Im Affekt: Trollen bis zur Vertrottelung

Nr. 35 –

«Militante Minderheit will uns bevormunden», warnte der «Blick» in einem grossen Schwerpunkt zum sogenannten «Woke-Wahnsinn». Klingt brandgefährlich. Nur, was ist dieser Alarmismus wert, wenn dann gleich der erste vermeintliche Beleg eine lupenreine Halbwahrheit ist? Ja, der Ravensburger-Verlag hat Winnetou-Bücher aus dem Programm genommen – aber nicht etwa die von Karl May geschriebenen, wie der «Blick» kolportiert, sondern Fanmaterial für Kinder zu ­einem neuen Winnetou-Kinderfilm. Wurde das korrigiert? Beim «Blick» hält man das offenbar nicht für nötig.

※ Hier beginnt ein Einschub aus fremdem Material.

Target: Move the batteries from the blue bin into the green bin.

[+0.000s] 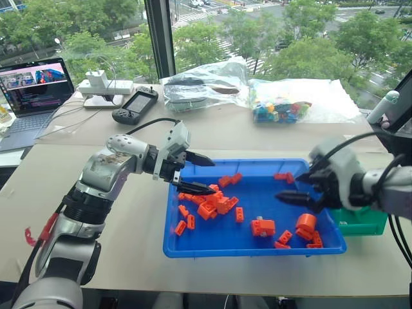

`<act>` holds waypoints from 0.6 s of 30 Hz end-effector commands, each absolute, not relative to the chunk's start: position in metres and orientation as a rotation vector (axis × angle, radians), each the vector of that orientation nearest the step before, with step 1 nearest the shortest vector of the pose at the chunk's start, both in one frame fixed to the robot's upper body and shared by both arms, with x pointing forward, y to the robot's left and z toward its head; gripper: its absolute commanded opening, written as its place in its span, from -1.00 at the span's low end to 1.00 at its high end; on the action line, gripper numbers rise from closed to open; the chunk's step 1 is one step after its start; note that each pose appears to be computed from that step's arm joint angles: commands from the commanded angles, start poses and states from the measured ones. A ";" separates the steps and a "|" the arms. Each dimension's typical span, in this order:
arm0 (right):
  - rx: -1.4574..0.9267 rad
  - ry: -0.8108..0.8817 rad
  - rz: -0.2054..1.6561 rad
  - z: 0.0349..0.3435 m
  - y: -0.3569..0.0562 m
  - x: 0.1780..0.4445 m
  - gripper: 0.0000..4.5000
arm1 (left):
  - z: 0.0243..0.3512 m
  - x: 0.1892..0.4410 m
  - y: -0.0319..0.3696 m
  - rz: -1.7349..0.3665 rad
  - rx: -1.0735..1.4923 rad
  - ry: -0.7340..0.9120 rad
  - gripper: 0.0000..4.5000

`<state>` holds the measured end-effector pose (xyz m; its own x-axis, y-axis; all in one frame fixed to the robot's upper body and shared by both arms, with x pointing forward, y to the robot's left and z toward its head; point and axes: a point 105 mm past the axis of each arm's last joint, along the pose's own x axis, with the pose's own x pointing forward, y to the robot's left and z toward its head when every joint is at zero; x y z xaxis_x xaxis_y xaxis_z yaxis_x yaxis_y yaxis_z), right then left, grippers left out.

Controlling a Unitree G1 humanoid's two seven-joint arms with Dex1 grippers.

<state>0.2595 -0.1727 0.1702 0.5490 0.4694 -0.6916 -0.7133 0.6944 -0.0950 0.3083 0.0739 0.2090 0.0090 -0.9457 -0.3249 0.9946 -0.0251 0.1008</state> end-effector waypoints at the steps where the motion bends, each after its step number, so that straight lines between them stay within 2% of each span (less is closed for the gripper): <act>1: -0.485 0.673 0.805 0.162 -0.158 0.250 0.98 | 0.218 0.304 0.071 -1.581 0.375 0.143 1.00; 5: -0.501 0.709 0.876 0.147 -0.147 0.241 0.98 | 0.218 0.304 0.072 -1.579 0.376 0.147 1.00; 12: -0.489 0.712 0.871 0.142 -0.145 0.243 0.98 | 0.217 0.303 0.074 -1.577 0.380 0.153 1.00; 13: -0.484 0.709 0.869 0.141 -0.144 0.244 0.76 | 0.217 0.304 0.074 -1.576 0.380 0.153 1.00; 14: -0.482 0.708 0.867 0.140 -0.143 0.245 0.67 | 0.217 0.304 0.074 -1.576 0.380 0.154 1.00; 18: -0.460 0.717 0.867 0.135 -0.140 0.245 0.08 | 0.217 0.304 0.075 -1.576 0.382 0.157 1.00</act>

Das gleiche Muster beim deutschen Boulevard. «ARD nimmt Winnetou-Filme aus dem Programm» titelte die «Welt», bei der «Bild»-Zeitung hiess das: «Sender zieht Schlussstrich». Wer sich die Mühe macht, nicht nur die Schlagzeilen zu lesen, merkt bald: Halbwahrheiten auch hier. Seit 2020 hat ARD die Senderechte für die Winnetou-Filme nicht erneuert, und bis auf Weiteres wollen sie das dort auch so belassen (wie übrigens auch das Schweizer Fernsehen, schon seit 2018). Aber wieso sollten sie auch, die Filme laufen ja beim ZDF. Da will man den öffentlich-rechtlichen Sendern immer den Geldhahn zudrehen – aber wenn sie nicht doppelt und dreifach für Filme zahlen, die schon die Konkurrenz eingekauft hat, heisst es: Cancel Culture!

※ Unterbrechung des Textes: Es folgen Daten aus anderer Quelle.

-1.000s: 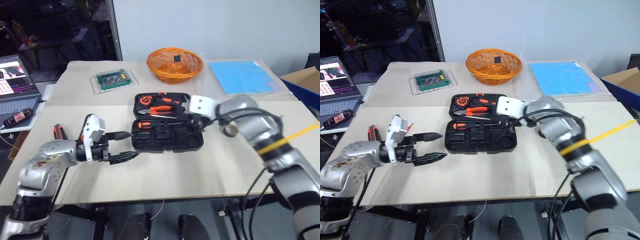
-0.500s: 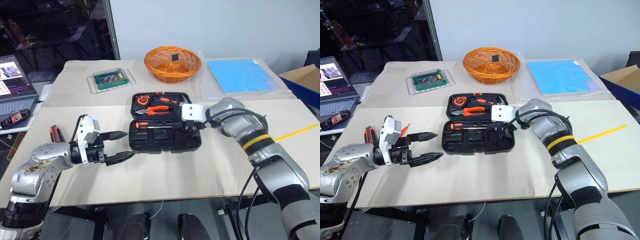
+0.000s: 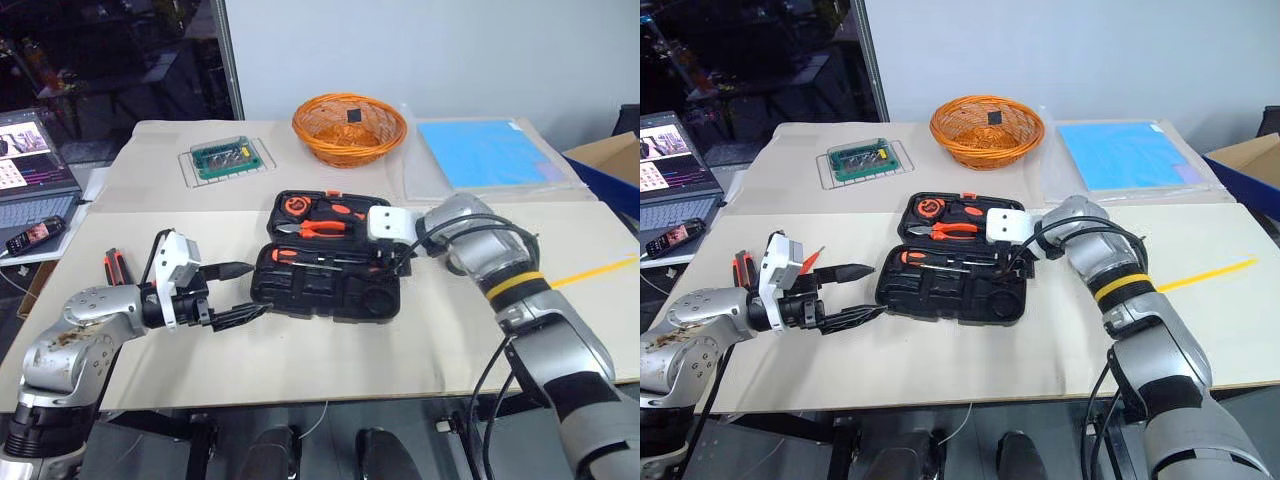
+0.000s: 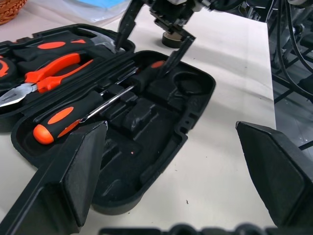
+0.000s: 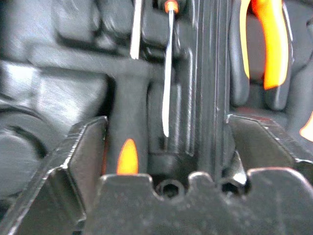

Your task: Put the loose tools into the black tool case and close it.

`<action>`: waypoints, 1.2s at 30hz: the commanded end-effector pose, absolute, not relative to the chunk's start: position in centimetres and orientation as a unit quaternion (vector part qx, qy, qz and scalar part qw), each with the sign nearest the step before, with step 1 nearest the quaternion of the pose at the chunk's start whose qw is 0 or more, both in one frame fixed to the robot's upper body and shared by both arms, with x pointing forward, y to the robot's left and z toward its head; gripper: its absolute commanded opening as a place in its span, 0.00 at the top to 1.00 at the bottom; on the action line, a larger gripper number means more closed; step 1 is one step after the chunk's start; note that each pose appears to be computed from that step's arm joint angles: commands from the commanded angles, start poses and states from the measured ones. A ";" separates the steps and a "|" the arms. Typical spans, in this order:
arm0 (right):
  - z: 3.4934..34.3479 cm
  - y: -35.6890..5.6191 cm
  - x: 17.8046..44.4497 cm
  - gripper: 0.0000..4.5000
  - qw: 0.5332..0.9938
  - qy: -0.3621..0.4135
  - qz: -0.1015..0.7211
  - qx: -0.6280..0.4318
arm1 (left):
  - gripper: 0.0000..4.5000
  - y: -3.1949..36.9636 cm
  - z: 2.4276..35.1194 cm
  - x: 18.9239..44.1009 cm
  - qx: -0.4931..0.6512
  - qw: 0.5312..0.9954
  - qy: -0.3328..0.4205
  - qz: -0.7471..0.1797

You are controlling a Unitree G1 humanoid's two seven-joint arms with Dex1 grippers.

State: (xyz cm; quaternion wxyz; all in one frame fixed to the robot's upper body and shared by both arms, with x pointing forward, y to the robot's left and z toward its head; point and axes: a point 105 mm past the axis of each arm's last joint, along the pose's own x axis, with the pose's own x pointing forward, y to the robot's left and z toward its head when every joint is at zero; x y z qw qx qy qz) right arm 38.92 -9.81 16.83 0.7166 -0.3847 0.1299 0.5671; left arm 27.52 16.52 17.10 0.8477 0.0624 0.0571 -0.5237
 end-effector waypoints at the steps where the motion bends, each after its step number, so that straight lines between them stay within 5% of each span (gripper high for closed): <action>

Es war also wieder mal einiges an fiktionaler Verdrehung nötig, um diese sogenannte Kontroverse zu konstruieren. Auch abseits des Boulevards: «Die Winnetou-Bücher sind Fantasy-Romane», erklärte der Literaturkritiker Ijoma Mangold im «Deutschlandfunk». Fantasy? Das müsste er eigentlich besser wissen. Wenn schon Fantasy, gilt das eher für die Debatte selber, da ist alles dabei: Trolle, Schlachten, Cosplay.

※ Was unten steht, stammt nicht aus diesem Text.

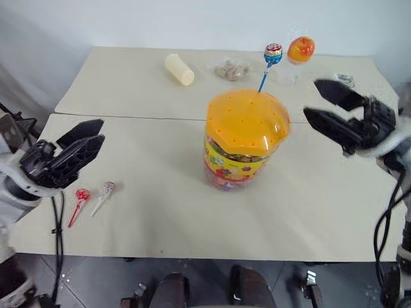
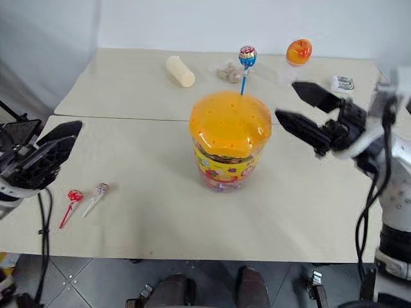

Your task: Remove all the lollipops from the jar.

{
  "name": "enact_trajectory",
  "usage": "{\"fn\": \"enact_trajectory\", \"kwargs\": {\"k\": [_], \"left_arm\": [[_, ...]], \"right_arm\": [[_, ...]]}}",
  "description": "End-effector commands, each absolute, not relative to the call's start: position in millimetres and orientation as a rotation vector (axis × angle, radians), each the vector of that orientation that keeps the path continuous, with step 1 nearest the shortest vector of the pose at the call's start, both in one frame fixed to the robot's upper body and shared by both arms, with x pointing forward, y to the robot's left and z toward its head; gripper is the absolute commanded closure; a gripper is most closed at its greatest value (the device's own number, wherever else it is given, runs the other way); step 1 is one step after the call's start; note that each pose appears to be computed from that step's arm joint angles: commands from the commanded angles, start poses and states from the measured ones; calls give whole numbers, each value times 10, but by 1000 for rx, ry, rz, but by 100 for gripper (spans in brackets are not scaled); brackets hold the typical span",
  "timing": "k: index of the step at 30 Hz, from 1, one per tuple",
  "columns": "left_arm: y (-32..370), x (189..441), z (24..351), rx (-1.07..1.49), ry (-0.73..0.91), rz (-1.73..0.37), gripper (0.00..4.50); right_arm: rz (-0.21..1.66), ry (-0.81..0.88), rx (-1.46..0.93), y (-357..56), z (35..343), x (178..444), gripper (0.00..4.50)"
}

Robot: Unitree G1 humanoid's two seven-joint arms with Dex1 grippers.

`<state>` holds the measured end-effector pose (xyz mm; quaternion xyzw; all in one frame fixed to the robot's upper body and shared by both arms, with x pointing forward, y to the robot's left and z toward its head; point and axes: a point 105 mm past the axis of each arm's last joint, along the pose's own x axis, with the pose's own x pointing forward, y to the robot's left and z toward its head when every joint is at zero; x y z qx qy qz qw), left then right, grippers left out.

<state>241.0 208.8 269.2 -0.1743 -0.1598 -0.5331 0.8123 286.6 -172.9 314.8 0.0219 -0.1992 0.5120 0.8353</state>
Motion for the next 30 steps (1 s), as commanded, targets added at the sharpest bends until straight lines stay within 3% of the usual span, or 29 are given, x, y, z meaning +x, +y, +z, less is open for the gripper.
{"fn": "enact_trajectory", "kwargs": {"k": [1, 12, 17, 26, 30], "left_arm": [[1875, 2467, 2792, -280, -443, -1177, 74], [1422, 2644, 2927, -251, -569, -1298, 74], [1316, 2640, 3003, -234, -596, -1330, 72], [1352, 2665, 3021, -248, -602, -1326, 72], [1343, 2679, 3010, -246, -586, -1343, 72]], "right_arm": [[1085, -365, 24, -1538, 3212, 2977, 0], [1041, -247, 30, -1292, 3272, 3276, 0], [1078, -261, 30, -1216, 3314, 3265, 116], [1116, -304, 14, -1162, 3391, 3224, 433], [1095, -422, 32, -1309, 3644, 3160, 449]]}}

Und spätestens am siebten Tag, so stellte der «Perlentaucher» fest, war diese Phantomdebatte vollends «in den ­Niederungen der Vertrottelung» angekommen. Man kann nur hoffen, dass sie von dort nicht so schnell hinausfindet. Sonst geht das bald wieder von vorne los.

Eine Kontroverse, die von Anfang an hochgestapelt war: Passt eigentlich prima zum Hochstapler Karl May.